### Task brief
Only text belongs in your copy of the listing below; reproduce it exactly and leave out the pictures.

········

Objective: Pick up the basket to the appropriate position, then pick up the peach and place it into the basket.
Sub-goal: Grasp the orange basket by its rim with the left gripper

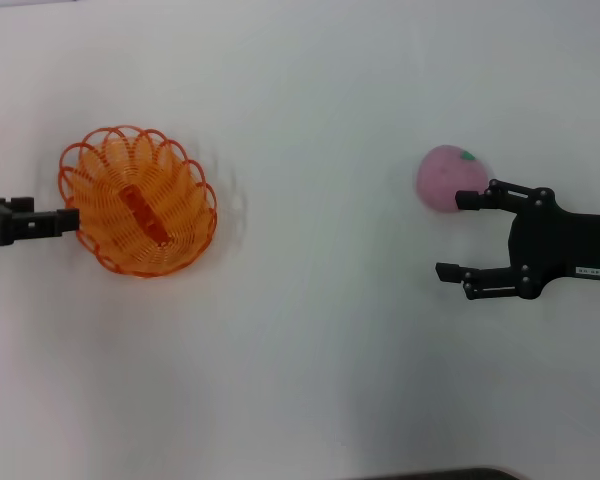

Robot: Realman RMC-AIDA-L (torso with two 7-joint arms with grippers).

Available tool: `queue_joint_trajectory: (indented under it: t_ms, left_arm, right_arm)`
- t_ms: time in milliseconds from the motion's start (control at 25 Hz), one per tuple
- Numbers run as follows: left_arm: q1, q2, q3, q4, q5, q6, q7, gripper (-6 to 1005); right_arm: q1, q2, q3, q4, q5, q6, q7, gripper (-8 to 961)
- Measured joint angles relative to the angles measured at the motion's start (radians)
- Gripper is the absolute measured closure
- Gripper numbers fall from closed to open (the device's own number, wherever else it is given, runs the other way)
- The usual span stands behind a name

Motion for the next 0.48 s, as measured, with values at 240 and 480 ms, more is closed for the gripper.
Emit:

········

### Answer area
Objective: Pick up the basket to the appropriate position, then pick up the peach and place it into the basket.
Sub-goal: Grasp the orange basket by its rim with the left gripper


Robot: Realman RMC-AIDA-L (torso with two 7-joint arms with grippers).

Available tool: `queue_joint_trajectory: (indented under it: t_ms, left_arm, right_arm)`
- t_ms: time in milliseconds from the motion's start (control at 25 Hz), one per tuple
- Numbers run as follows: left_arm: q1, q2, q3, q4, q5, q6, q7, gripper (-6 to 1005); right_arm: q1, q2, q3, q4, q5, q6, q7, gripper (-8 to 961)
- Measured joint angles relative to the angles measured at the motion's start (radians)
- Gripper is the absolute measured closure
- Gripper numbers fall from closed to open (the device's own number, wherever else it is given, runs the other way)
- The usual span stands behind a name

Motion for the next 0.48 s, as measured, with values at 240 and 480 ms, more is closed for the gripper.
Emit:

There is no more to add to the answer.